For obvious reasons it is for the most part a book about sadness. It is no secret that Cushing was crushed by his wife’s death. Not only were they close as husband and wife but she was his spiritual partner too. He relied upon her tremendously. Once she had gone he felt directionless, his life all but pointless and, if not for his strong Christian faith and the certainty he would eventually rejoin his wife in the afterlife, may have been tempted towards suicide.
Weighed down with an overwhelming feeling of hopelessness, a chance encounter with an eleven year old boy gives him a sudden sense of purpose. Mistaking the actor for the real Van Helsing, whom the boy had seen at the cinema in Dracula, he pleads with him to help fight what he sees as a real vampire. Of course, Cushing realises that the man, the boy’s step-father-to-be, is not a vampire at all but something just as traumatic, a real life monster. Volk’s intermixing of this fictitious tale with the coming to terms of Cushing’s loss is brilliantly well written.
While there is no visceral violence there is a growing sense of menace. Worse, though feeling old and fragile, having lost three stones in weight during his wife’s illness, the actor seems barely able to cope with his own problems, never mind those of the boy, even though he feels obligated to help him in any way he can.
There are some fascinating details about Cushing’s relationship with Hammer and film-making in general. And the final confrontation with the abusive “step-father” in an empty cinema which is playing the only recently released The Vampire Lovers, some of whose scenes show a symbolic synchronicity with real life, is masterly.

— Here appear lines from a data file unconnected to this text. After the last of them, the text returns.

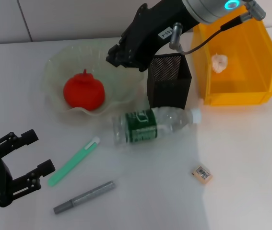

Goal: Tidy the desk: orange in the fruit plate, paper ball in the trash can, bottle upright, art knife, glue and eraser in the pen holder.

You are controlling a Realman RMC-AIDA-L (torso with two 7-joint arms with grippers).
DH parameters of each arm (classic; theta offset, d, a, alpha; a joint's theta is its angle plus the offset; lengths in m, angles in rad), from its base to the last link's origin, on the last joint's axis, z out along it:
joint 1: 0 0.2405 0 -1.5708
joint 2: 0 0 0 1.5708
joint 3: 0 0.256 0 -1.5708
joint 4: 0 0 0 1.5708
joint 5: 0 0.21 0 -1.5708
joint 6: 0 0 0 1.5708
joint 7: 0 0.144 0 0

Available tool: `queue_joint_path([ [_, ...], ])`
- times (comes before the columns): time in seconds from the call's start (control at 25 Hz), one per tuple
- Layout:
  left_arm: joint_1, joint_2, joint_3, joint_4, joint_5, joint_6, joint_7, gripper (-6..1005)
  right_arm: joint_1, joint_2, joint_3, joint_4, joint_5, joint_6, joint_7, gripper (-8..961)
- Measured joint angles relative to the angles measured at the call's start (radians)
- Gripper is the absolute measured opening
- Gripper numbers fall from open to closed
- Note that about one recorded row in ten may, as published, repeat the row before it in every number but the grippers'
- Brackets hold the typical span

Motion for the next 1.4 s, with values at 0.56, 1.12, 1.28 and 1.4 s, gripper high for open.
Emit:
queue_joint_path([
  [0.56,-0.013,-0.002,0.005,-0.001,0.004,-0.006,0.012,785,-0.077,-0.006,0.142,-0.124,-0.018,-0.154,0.061,27],
  [1.12,-0.045,-0.006,0.007,-0.057,0.001,-0.023,0.013,785,-0.127,-0.049,0.245,-0.047,-0.145,-0.384,-0.179,104],
  [1.28,-0.054,-0.007,0.006,-0.079,0.003,-0.052,0.015,785,-0.132,-0.031,0.231,-0.045,-0.227,-0.398,-0.289,199],
  [1.4,-0.056,-0.007,0.009,-0.087,0.004,-0.077,0.025,785,-0.144,-0.009,0.198,-0.04,-0.307,-0.382,-0.417,325],
])
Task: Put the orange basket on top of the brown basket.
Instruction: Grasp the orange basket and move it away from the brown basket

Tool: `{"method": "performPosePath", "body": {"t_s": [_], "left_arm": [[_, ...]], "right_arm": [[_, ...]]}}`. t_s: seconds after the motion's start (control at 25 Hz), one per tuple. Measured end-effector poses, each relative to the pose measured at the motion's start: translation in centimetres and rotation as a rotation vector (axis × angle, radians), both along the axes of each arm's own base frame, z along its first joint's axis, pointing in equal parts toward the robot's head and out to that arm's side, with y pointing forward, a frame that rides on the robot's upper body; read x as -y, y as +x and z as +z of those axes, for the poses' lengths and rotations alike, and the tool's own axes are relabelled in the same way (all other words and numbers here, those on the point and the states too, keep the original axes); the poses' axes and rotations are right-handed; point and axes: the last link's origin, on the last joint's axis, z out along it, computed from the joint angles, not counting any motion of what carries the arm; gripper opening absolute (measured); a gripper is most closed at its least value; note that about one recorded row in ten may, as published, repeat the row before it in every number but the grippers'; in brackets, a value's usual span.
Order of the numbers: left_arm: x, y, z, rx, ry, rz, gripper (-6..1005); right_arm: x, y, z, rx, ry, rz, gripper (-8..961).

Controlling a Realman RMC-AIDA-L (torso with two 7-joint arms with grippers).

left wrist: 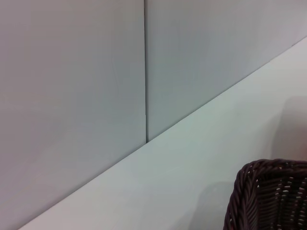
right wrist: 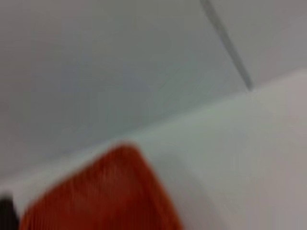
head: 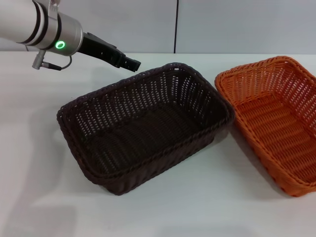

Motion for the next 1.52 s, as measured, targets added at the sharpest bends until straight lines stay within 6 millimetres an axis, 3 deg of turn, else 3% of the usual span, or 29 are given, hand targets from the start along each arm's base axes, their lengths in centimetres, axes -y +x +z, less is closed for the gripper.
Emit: {"method": "performPosePath", "body": {"t_s": [0.08,0.4,0.52,0.6,0.76,0.88,1.12,1.52], "left_arm": [[0.0,0.0,-0.2,0.001,-0.003,-0.007,860],[0.4,-0.9,-0.8,0.004,-0.028,0.016,863],[0.5,-1.1,-0.9,0.006,-0.033,0.024,862],[0.6,-1.3,-1.0,0.005,-0.037,0.028,861],[0.7,-1.4,-1.2,0.005,-0.046,0.03,861],[0.8,-1.5,-1.3,0.004,-0.05,0.034,862],[1.1,-2.1,-1.4,0.005,-0.051,0.046,862],[1.3,-2.6,-1.4,0.017,-0.049,0.06,861]], "right_arm": [[-0.3,-1.1,0.0,0.044,-0.113,0.005,735],[-0.8,-1.8,-2.4,0.119,-0.337,-0.023,724],[-0.9,-1.6,-3.3,0.113,-0.359,-0.026,720],[-1.3,-1.4,-5.4,0.111,-0.386,-0.026,718],[-1.8,-1.0,-6.8,0.126,-0.37,-0.034,712],[-1.8,-0.6,-6.7,0.143,-0.318,-0.043,708],[-1.5,-0.1,-6.0,0.109,-0.244,-0.035,501],[-0.6,0.5,-3.6,-0.019,-0.055,0.017,260]]}}
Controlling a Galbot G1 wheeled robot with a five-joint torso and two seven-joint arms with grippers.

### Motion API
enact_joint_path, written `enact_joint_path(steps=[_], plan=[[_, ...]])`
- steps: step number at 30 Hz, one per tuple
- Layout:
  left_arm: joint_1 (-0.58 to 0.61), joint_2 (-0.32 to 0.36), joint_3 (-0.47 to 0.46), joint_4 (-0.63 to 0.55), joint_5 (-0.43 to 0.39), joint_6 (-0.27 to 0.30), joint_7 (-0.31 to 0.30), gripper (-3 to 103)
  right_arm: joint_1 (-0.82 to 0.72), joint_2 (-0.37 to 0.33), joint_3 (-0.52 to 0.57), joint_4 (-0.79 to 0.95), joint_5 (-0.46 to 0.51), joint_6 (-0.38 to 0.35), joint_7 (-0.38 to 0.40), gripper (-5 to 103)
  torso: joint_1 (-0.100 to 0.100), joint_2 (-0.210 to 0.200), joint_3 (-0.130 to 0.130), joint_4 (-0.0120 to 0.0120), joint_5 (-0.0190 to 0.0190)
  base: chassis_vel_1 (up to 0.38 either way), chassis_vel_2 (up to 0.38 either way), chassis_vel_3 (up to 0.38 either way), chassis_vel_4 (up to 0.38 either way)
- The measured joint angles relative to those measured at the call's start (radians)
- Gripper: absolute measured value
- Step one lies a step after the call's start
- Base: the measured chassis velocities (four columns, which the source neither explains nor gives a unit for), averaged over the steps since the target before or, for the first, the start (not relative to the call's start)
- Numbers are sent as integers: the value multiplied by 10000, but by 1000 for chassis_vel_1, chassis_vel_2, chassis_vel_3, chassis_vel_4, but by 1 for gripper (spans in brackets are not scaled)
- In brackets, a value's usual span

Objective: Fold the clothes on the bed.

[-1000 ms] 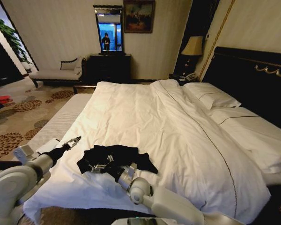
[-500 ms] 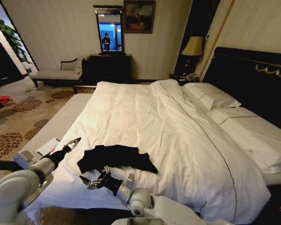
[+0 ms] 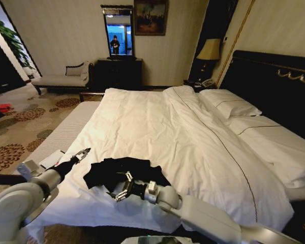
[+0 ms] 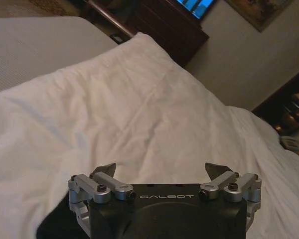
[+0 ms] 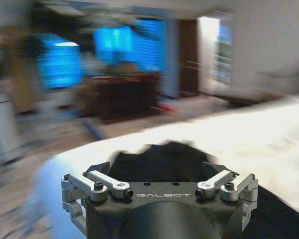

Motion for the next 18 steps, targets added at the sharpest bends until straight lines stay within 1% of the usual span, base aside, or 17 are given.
enact_joint_path(steps=[1, 2, 3, 4, 5, 6, 7, 8, 9, 10, 11, 13, 15, 16, 18], plan=[[6, -11, 102, -54, -52, -30, -2, 100, -30, -24, 104, 58, 503, -154, 639, 100, 0, 0, 0, 0, -1, 0, 0, 0, 0], [6, -11, 102, -54, -52, -30, -2, 100, -30, -24, 104, 58, 503, -154, 639, 100, 0, 0, 0, 0, -1, 0, 0, 0, 0], [17, -16, 184, -91, -69, -51, 4, 100, -52, -32, 203, 92, 905, -252, 1113, 100, 0, 0, 0, 0, -2, 0, 0, 0, 0], [43, -24, 462, -153, -30, -134, 132, 100, -128, -19, 502, 126, 1845, -438, 2279, 100, 0, 0, 1, 1, -2, 0, 0, 0, 0], [24, -26, 675, -155, 99, -215, 269, 100, -198, 3, 721, 127, 2341, -515, 2887, 100, 0, -1, 0, 1, 1, 0, 0, 0, 0], [-28, -39, 889, -116, 290, -282, 408, 100, -294, 11, 943, 127, 2773, -547, 3326, 100, 1, 0, 0, 0, 0, 0, 0, 0, 0], [-28, -39, 889, -116, 290, -282, 408, 100, -294, 11, 943, 127, 2773, -547, 3326, 100, 1, 0, 0, 0, 0, 0, 0, 0, 0], [-120, -78, 1108, 6, 529, -326, 531, 100, -401, 13, 1121, 127, 3049, -524, 3555, 100, 0, 0, 0, -2, 0, 0, 0, 0, 0], [-357, -254, 1439, 403, 864, -357, 588, 100, -624, 89, 1358, 102, 3311, -248, 3632, 100, 0, 0, 0, -4, -2, 0, 0, 0, 0], [-406, -320, 1497, 549, 964, -359, 589, 100, -664, 173, 1406, 62, 3397, -166, 3630, 100, 0, -1, 0, -2, -2, 0, 0, 0, 0], [-406, -320, 1497, 549, 964, -359, 589, 100, -664, 173, 1406, 62, 3397, -166, 3630, 100, 0, -1, 0, -2, -2, 0, 0, 0, 0], [-406, -398, 1527, 775, 1079, -359, 570, 100, -657, 454, 1500, -116, 3606, 8, 3719, 100, 0, -1, 0, 1, -2, 0, 0, 0, 0], [-207, -374, 1513, 827, 1157, -318, 489, 100, -498, 715, 1622, -330, 3934, 116, 4001, 100, 0, 0, 0, 1, -3, 0, 0, 0, 0], [-207, -374, 1513, 827, 1157, -318, 489, 100, -498, 715, 1622, -330, 3934, 116, 4001, 100, 0, 0, 0, 1, -3, 0, 0, 0, 0], [64, -296, 1574, 792, 1260, -167, 373, 100, -341, 849, 1732, -476, 4161, 175, 4283, 100, 0, -1, 0, 4, -2, 0, 0, 0, 0]])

Whitstable is obviously a labour of love, by a writer who feels genuine affection for its subject. It is also a book written by someone who knows his subject well, not only through research perhaps but because Stephen Volk has had direct experience in the creation of TV programs and films (Ghostwatch, Afterlife, The Awakening, to mention but three). The book works also as a tense thriller and has moments of intensity, particularly in Cushing’s face to face confrontations with the much stronger, younger and vicious abuser.